- WHAT IS EXPECTED
Retype every entry exactly, character for character.

- SUPPLIED RECORDS
= Beginning of Section =

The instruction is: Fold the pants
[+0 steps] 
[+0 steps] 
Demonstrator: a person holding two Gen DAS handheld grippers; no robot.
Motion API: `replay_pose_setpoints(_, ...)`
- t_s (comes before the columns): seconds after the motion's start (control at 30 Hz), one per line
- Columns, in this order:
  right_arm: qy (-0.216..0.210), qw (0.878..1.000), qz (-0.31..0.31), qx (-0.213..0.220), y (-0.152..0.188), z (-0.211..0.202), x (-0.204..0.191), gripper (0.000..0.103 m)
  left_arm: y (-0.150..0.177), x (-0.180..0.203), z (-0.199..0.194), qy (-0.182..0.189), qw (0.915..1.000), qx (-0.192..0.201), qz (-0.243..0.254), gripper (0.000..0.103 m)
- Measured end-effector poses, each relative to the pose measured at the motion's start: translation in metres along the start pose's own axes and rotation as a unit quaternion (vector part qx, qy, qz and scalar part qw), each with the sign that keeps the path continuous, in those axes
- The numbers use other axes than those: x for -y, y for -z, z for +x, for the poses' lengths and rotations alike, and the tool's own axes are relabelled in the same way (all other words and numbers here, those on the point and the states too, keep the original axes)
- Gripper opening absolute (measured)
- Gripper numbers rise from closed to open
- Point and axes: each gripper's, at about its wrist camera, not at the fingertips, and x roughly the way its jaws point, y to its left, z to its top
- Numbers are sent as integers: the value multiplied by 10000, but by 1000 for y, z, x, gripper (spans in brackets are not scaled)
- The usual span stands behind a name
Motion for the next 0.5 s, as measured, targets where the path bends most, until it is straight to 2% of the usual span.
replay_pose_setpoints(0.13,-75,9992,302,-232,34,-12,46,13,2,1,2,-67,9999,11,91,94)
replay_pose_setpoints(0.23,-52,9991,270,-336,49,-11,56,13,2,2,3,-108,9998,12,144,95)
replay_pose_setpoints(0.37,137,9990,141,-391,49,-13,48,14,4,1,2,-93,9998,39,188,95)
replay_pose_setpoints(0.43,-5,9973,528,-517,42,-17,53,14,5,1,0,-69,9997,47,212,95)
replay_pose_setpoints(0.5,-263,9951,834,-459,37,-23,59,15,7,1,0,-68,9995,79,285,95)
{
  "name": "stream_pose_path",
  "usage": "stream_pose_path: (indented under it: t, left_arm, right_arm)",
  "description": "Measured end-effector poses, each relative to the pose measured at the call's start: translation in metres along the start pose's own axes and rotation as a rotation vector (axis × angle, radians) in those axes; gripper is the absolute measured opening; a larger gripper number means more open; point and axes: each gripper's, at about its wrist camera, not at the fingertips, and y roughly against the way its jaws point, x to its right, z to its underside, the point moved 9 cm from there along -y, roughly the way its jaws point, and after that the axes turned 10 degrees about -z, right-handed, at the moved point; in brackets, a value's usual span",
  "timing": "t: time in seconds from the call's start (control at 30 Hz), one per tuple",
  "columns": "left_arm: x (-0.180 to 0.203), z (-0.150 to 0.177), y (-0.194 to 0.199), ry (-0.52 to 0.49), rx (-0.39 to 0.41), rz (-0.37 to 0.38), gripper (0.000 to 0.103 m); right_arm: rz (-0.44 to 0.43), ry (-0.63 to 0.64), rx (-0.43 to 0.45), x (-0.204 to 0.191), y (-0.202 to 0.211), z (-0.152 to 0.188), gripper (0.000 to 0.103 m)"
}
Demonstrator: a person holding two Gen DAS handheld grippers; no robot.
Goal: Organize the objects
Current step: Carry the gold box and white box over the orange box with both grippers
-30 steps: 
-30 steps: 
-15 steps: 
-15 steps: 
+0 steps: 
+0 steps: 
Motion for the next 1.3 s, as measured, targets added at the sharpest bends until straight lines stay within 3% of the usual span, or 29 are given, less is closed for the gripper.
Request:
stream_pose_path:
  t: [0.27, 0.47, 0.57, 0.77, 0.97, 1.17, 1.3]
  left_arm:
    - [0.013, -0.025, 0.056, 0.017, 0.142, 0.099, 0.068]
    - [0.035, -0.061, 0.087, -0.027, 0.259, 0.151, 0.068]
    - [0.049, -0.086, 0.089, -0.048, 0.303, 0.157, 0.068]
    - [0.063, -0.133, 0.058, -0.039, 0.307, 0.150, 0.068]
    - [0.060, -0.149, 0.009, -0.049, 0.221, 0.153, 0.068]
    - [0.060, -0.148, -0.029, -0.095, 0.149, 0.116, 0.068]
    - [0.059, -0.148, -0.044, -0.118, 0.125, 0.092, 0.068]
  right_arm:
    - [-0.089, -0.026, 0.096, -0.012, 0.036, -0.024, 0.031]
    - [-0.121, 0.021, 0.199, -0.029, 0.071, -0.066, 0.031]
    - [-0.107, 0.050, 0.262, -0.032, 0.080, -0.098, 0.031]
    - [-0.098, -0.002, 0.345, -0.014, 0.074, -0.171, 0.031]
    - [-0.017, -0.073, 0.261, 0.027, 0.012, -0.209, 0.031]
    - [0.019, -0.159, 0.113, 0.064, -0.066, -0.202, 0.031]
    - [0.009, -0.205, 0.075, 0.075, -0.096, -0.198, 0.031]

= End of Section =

- SOLUTION
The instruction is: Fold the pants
[+0 steps] 
[+0 steps] 
Demonstrator: a person holding two Gen DAS handheld grippers; no robot.
Motion API: `replay_pose_setpoints(_, ...)`
- t_s (comes before the columns): seconds after the motion's start (control at 30 Hz), one per line
- Columns, in this order:
  right_arm: qy (-0.216..0.210), qw (0.878..1.000), qz (-0.31..0.31), qx (-0.213..0.220), y (-0.152..0.188), z (-0.211..0.202), x (-0.204..0.191), gripper (0.000..0.103 m)
  left_arm: y (-0.150..0.177), x (-0.180..0.203), z (-0.199..0.194), qy (-0.182..0.189), qw (0.915..1.000), qx (-0.192..0.201), qz (-0.243..0.254), gripper (0.000..0.103 m)
- Measured end-effector poses, each relative to the pose measured at the motion's start: translation in metres along the start pose's own axes and rotation as a unit quaternion (vector part qx, qy, qz and scalar part qw), each with the sign that keeps the path continuous, in those axes
- The numbers use other axes than those: x for -y, y for -z, z for +x, for the poses' lengths and rotations alike, and the tool's own axes are relabelled in the same way (all other words and numbers here, those on the point and the states too, keep the original axes)
- Gripper opening absolute (measured)
- Gripper numbers rise from closed to open
- Point and axes: each gripper's, at about its wrist camera, not at the fingertips, and x roughly the way its jaws point, y to its left, z to its top
- Numbers are sent as integers: the value multiplied by 10000, but by 1000 for y, z, x, gripper (spans in brackets are not scaled)
- The usual span stands behind a name
Motion for the next 0.5 s, as measured, targets where the path bends most, until it is straight to 2% of the usual span.
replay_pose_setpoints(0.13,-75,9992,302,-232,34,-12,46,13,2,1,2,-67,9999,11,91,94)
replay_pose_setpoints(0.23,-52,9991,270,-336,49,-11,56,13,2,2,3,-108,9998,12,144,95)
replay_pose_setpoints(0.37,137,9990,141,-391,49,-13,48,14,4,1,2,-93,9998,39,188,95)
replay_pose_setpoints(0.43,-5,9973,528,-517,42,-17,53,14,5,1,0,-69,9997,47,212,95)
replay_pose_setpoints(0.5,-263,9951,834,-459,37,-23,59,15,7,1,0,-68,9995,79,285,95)
{
  "name": "stream_pose_path",
  "usage": "stream_pose_path: (indented under it: t, left_arm, right_arm)",
  "description": "Measured end-effector poses, each relative to the pose measured at the call's start: translation in metres along the start pose's own axes and rotation as a rotation vector (axis × angle, radians) in those axes; gripper is the absolute measured opening; a larger gripper number means more open; point and axes: each gripper's, at about its wrist camera, not at the fingertips, and y roughly against the way its jaws point, x to its right, z to its underside, the point moved 9 cm from there along -y, roughly the way its jaws point, and after that the axes turned 10 degrees about -z, right-handed, at the moved point; in brackets, a value's usual span",
  "timing": "t: time in seconds from the call's start (control at 30 Hz), one per tuple",
  "columns": "left_arm: x (-0.180 to 0.203), z (-0.150 to 0.177), y (-0.194 to 0.199), ry (-0.52 to 0.49), rx (-0.39 to 0.41), rz (-0.37 to 0.38), gripper (0.000 to 0.103 m); right_arm: rz (-0.44 to 0.43), ry (-0.63 to 0.64), rx (-0.43 to 0.45), x (-0.204 to 0.191), y (-0.202 to 0.211), z (-0.152 to 0.188), gripper (0.000 to 0.103 m)"
}
Demonstrator: a person holding two Gen DAS handheld grippers; no robot.
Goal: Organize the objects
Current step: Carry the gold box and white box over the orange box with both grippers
-30 steps: 
-30 steps: 
-15 steps: 
-15 steps: 
+0 steps: 
+0 steps: 
Motion for the next 1.3 s, as measured, targets added at the sharpest bends until straight lines stay within 3% of the usual span, or 29 are given, less is closed for the gripper.
Request:
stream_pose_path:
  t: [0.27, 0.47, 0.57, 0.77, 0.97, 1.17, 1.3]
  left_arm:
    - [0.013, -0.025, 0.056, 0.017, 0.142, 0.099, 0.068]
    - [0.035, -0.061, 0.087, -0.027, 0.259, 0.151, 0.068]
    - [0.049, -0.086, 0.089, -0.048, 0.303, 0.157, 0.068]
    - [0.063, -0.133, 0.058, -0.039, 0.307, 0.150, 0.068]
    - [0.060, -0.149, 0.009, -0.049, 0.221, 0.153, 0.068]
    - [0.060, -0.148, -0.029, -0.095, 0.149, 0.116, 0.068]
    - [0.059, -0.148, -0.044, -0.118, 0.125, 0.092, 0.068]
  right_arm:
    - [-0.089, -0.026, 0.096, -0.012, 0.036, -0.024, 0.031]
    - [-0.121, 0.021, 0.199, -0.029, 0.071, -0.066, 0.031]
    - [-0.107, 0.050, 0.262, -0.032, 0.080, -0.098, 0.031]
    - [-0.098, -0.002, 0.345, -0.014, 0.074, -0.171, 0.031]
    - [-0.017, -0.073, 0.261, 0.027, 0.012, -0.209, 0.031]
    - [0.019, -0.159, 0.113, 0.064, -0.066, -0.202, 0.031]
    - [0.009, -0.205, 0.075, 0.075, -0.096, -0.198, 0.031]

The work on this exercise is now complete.